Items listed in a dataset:
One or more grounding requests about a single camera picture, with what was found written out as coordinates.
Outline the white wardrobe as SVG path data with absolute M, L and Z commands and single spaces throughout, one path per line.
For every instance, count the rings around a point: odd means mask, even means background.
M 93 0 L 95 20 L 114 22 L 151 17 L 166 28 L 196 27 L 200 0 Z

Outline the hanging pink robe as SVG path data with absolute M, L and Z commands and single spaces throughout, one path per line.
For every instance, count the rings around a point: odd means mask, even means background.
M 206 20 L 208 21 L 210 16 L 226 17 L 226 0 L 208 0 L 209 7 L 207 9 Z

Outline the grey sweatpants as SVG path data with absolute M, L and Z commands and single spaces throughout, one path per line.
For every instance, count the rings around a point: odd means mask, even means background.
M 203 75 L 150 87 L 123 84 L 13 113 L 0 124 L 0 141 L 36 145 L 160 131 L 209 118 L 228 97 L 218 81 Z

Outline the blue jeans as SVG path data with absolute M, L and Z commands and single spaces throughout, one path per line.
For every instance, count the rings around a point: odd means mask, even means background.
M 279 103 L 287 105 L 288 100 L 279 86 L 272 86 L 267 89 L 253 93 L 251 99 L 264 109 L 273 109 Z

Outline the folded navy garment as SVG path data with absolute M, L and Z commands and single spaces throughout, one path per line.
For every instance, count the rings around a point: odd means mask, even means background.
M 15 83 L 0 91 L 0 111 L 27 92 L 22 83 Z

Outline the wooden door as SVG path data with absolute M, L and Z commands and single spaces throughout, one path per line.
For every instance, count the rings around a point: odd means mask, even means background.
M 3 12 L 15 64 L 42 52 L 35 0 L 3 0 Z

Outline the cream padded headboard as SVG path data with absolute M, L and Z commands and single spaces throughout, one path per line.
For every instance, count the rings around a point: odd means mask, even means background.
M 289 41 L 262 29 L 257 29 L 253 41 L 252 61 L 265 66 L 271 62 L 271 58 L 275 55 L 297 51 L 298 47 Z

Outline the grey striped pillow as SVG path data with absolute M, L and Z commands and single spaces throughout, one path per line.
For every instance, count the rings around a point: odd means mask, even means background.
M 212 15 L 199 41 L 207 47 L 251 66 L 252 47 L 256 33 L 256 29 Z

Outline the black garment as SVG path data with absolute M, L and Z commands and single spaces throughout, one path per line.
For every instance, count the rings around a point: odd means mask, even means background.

— Exercise prompt —
The data above needs retyping. Reproduce each line exactly.

— Answer to the exercise —
One or more grounding requests about a single camera picture, with what was found written out as coordinates.
Outline the white wardrobe as SVG path data with absolute M, L and Z commands and single spaces throughout, one path per line.
For every instance, count the rings around a point: odd means mask, even means background.
M 93 0 L 95 20 L 114 22 L 151 17 L 166 28 L 196 27 L 200 0 Z

Outline the hanging pink robe as SVG path data with absolute M, L and Z commands and single spaces throughout, one path per line.
For every instance, count the rings around a point: odd means mask, even means background.
M 206 20 L 208 21 L 210 16 L 226 17 L 226 0 L 208 0 L 209 7 L 207 9 Z

Outline the grey sweatpants as SVG path data with absolute M, L and Z commands and single spaces throughout, one path per line.
For every instance, count the rings around a point: odd means mask, even means background.
M 203 75 L 150 87 L 123 84 L 13 113 L 0 124 L 0 141 L 36 145 L 160 131 L 209 118 L 228 97 L 218 81 Z

Outline the blue jeans as SVG path data with absolute M, L and Z commands and single spaces throughout, one path per line.
For every instance, count the rings around a point: odd means mask, even means background.
M 279 103 L 287 105 L 288 100 L 279 86 L 272 86 L 267 89 L 253 93 L 251 99 L 264 109 L 273 109 Z

Outline the folded navy garment as SVG path data with absolute M, L and Z commands and single spaces throughout, one path per line.
For every instance, count the rings around a point: odd means mask, even means background.
M 15 83 L 0 91 L 0 111 L 27 92 L 22 83 Z

Outline the wooden door as SVG path data with absolute M, L and Z commands and single spaces throughout, one path per line.
For every instance, count the rings around a point: odd means mask, even means background.
M 3 12 L 15 64 L 42 52 L 35 0 L 3 0 Z

Outline the cream padded headboard as SVG path data with absolute M, L and Z commands and single spaces throughout, one path per line.
For every instance, count the rings around a point: odd means mask, even means background.
M 289 41 L 262 29 L 257 29 L 253 41 L 252 61 L 265 66 L 271 62 L 271 58 L 275 55 L 297 51 L 298 47 Z

Outline the grey striped pillow as SVG path data with absolute M, L and Z commands and single spaces throughout, one path per line.
For every instance, count the rings around a point: odd means mask, even means background.
M 212 15 L 199 41 L 207 47 L 251 66 L 252 47 L 256 33 L 256 29 Z

Outline the black garment as SVG path data with absolute M, L and Z commands and single spaces throughout, one path per line.
For every instance, count the rings around a point: odd means mask, even means background.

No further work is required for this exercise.